I looked around and this is a bug report here: https://bitbucket.org/birkenfeld/sphinx/issue/453/spaces-get-stripped-from-image-file-names

According to http://docutils.sourceforge.net/docs/howto/rst-directives.html#image, the first thing done in the image directive is to discard all whitespace, so this script should probably discard all whitespace when making the image links.

jasongrout commented 12 years ago
comment:20

I just converted a worksheet, and the input/output of a cell got converted so that the output was indented with a tab:


    sage: spline[1]
    1/2*(x - 2)*((-14.3540674845*x + 37.3205750783)*(x - 2) + 25.741626739501953) + 20.0

It seems like the output should be indented 4 spaces instead.

dea4e0c2-f018-471f-92a6-9a4fde6d1a01 commented 12 years ago

add_sws2rst_4.patch (replaces earlier versions)

dea4e0c2-f018-471f-92a6-9a4fde6d1a01 commented 12 years ago

Attachment: add_sws2rst_4.patch.gz

tools_sws2rst_43.patch (replaces earlier versions)

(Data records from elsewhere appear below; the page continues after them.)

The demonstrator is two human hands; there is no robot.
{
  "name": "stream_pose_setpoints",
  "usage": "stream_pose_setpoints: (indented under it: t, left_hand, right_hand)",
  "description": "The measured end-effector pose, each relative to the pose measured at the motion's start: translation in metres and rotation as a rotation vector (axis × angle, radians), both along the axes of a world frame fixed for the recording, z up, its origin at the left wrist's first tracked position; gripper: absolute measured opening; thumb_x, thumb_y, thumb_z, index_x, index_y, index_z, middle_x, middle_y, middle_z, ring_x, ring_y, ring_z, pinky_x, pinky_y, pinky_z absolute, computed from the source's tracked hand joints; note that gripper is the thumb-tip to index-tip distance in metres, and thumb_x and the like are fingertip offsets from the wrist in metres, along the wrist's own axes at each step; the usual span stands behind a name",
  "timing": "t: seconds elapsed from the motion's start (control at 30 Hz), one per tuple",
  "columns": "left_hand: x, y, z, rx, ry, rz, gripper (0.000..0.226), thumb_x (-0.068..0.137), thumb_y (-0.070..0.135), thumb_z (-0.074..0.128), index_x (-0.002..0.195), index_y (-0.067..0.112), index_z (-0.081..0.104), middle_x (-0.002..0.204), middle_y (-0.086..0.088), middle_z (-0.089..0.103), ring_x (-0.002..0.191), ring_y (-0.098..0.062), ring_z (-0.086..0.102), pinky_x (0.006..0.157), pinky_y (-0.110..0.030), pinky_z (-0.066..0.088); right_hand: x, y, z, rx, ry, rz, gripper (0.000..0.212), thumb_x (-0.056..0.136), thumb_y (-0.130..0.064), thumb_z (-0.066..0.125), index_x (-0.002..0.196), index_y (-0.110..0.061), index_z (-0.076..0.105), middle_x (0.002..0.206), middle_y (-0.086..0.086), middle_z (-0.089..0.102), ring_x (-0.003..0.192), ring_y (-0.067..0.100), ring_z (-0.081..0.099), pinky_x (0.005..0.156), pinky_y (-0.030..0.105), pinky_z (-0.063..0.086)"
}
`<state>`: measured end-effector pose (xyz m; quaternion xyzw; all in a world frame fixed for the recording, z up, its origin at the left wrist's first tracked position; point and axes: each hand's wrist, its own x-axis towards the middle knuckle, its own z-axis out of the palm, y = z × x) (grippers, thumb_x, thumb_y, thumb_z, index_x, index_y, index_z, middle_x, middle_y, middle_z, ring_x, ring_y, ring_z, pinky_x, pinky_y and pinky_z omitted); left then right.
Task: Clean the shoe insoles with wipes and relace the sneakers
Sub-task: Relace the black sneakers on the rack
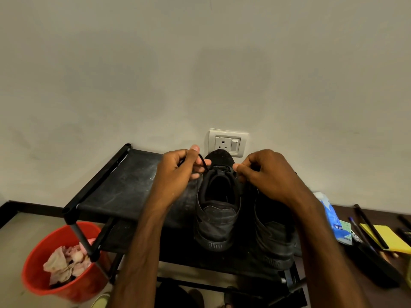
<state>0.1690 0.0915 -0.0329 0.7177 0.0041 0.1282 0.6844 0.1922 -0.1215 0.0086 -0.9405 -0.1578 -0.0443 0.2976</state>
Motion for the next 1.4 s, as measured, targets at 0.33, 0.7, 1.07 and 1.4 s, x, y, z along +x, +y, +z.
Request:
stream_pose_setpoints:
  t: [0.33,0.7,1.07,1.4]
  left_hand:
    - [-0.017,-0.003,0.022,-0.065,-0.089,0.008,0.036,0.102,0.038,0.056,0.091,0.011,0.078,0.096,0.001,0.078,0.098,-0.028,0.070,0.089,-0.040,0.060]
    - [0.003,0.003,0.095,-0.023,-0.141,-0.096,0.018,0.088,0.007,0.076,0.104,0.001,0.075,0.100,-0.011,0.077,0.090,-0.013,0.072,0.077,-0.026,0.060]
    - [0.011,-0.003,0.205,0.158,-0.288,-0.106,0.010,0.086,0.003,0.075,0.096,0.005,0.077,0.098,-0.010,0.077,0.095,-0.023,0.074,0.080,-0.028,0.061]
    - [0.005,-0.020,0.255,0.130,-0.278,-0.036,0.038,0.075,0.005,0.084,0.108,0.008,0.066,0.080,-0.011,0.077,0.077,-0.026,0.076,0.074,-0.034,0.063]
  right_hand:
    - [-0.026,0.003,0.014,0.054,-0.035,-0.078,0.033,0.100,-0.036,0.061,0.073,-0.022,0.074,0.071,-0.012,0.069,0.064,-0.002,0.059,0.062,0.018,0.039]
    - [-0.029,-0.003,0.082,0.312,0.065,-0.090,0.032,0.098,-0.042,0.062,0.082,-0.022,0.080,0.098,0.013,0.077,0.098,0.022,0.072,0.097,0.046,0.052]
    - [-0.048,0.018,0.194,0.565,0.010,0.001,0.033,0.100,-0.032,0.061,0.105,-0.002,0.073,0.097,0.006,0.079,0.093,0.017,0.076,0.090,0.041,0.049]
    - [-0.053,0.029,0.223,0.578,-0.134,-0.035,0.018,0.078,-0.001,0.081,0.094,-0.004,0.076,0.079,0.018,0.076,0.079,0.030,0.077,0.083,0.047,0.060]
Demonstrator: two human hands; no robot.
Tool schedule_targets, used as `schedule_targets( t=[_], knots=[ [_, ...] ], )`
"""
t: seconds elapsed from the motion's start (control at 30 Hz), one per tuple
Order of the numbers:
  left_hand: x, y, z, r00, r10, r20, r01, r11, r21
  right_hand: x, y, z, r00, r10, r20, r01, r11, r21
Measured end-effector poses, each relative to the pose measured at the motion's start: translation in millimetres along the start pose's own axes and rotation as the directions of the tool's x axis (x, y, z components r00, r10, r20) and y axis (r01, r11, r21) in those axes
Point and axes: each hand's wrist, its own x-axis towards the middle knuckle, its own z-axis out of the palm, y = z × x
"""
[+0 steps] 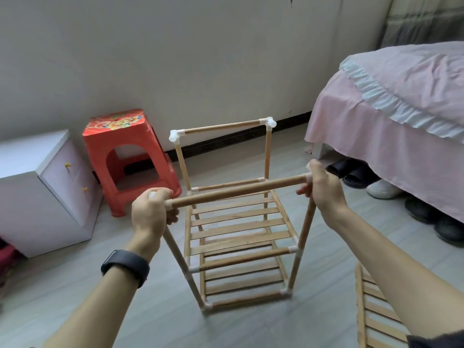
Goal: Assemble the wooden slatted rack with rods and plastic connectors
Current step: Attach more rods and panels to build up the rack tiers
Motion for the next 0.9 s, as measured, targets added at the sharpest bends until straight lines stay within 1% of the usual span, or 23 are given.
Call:
schedule_targets(
  t=[0.07, 0.1, 0.27, 0.37, 0.47, 0.57, 0.63, 0.7, 0.73, 0.83, 0.9],
  knots=[
    [6, 2, 5, 0.998, 0.012, -0.056, -0.009, 0.999, 0.051, -5, 0, -1, 0.999, -0.009, -0.035, 0.009, 1.000, 0.001],
    [9, 3, 7, 0.998, 0.014, -0.056, -0.010, 0.998, 0.069, -7, 0, 0, 0.998, -0.016, -0.065, 0.017, 1.000, 0.002],
    [11, 3, 5, 1.000, 0.003, 0.009, -0.004, 0.991, 0.135, -23, 4, 16, 0.973, -0.086, -0.212, 0.079, 0.996, -0.042],
    [12, 4, 3, 1.000, -0.001, 0.007, -0.001, 0.988, 0.155, -29, 6, 22, 0.964, -0.089, -0.252, 0.086, 0.996, -0.023],
    [10, 6, 4, 1.000, 0.003, 0.015, -0.005, 0.987, 0.161, -26, 5, 19, 0.968, -0.083, -0.235, 0.083, 0.997, -0.008],
    [8, 9, 5, 1.000, 0.003, 0.027, -0.007, 0.988, 0.157, -21, 4, 12, 0.984, -0.093, -0.154, 0.098, 0.995, 0.025],
    [5, 9, 4, 1.000, 0.010, 0.025, -0.014, 0.986, 0.167, -17, 3, 7, 0.994, -0.070, -0.085, 0.075, 0.995, 0.066],
    [-1, 9, 4, 1.000, 0.022, 0.021, -0.025, 0.984, 0.175, -14, 2, 5, 0.997, -0.038, -0.072, 0.044, 0.994, 0.095],
    [-5, 9, 5, 0.999, 0.026, 0.023, -0.029, 0.984, 0.178, -12, 2, 5, 0.995, -0.026, -0.099, 0.036, 0.994, 0.099],
    [-10, 8, 8, 0.999, 0.027, 0.031, -0.032, 0.981, 0.190, -12, 0, 12, 0.971, -0.001, -0.238, 0.017, 0.998, 0.065],
    [-8, 9, 8, 0.999, 0.010, 0.033, -0.016, 0.980, 0.200, -18, -1, 17, 0.957, 0.007, -0.291, 0.002, 1.000, 0.032]
  ],
)
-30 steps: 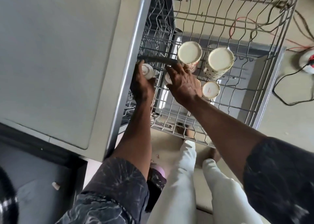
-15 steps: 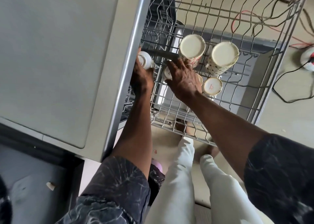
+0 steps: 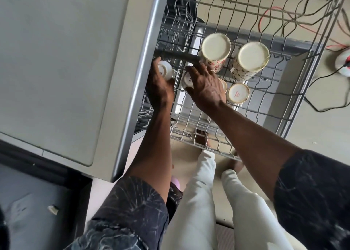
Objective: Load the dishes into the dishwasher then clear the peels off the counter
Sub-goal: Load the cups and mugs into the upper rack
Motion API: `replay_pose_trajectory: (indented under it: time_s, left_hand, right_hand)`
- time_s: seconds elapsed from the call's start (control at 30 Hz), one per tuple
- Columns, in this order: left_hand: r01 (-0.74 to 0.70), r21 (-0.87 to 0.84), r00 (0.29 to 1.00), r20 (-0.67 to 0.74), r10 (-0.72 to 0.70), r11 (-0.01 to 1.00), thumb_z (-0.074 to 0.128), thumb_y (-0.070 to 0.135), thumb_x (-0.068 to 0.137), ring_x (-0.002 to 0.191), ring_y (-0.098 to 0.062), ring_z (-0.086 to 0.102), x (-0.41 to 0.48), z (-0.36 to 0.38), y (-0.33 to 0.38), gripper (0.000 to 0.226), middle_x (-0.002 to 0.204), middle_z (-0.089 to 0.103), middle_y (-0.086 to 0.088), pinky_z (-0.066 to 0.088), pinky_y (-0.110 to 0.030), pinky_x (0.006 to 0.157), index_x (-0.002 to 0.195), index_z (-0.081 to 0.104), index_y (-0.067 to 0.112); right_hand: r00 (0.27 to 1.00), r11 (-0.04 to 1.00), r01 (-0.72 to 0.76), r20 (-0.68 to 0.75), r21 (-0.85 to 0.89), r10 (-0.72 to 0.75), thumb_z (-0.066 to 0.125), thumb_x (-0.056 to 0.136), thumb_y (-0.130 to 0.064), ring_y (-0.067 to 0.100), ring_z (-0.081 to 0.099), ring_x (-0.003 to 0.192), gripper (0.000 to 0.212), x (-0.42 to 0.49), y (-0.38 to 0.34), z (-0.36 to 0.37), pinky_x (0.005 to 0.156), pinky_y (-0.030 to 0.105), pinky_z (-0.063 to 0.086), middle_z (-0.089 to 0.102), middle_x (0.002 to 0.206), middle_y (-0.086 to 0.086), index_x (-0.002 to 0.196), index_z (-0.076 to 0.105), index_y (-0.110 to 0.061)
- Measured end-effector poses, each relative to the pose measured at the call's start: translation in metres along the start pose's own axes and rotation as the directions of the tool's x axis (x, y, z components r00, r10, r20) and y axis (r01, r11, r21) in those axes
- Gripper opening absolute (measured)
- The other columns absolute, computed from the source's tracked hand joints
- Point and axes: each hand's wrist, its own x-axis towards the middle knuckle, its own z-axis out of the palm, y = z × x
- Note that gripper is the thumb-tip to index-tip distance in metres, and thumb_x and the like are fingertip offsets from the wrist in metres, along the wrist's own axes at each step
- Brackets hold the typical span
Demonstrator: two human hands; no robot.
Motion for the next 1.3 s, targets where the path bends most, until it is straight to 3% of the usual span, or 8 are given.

dea4e0c2-f018-471f-92a6-9a4fde6d1a01 commented 12 years ago

Description changed:

--- 
+++ 
@@ -36,9 +36,9 @@

 * Install the beautifulsoup spkg

-* A first patch (add_sws2rst_3.patch) adds the sage-sws2rst script, and it must be imported on the local/bin dir
+* A first patch (add_sws2rst_4.patch) adds the sage-sws2rst script, and it must be imported on the local/bin dir

-* A second patch (tools_sws2rst_3.patch) sends three files to sagenb/misc and it must be imported on the devel/sagenb dir, and followed by a
+* A second patch (tools_sws2rst_4.patch) sends three files to sagenb/misc and it must be imported on the devel/sagenb dir, and followed by a
 sage -python setup.py install && sage -python setup.py develop
dea4e0c2-f018-471f-92a6-9a4fde6d1a01 commented 12 years ago
comment:21

Attachment: tools_sws2rst_4.patch.gz

dea4e0c2-f018-471f-92a6-9a4fde6d1a01 commented 12 years ago
comment:22

Solved the problems mentioned by jason: thanks for testing it.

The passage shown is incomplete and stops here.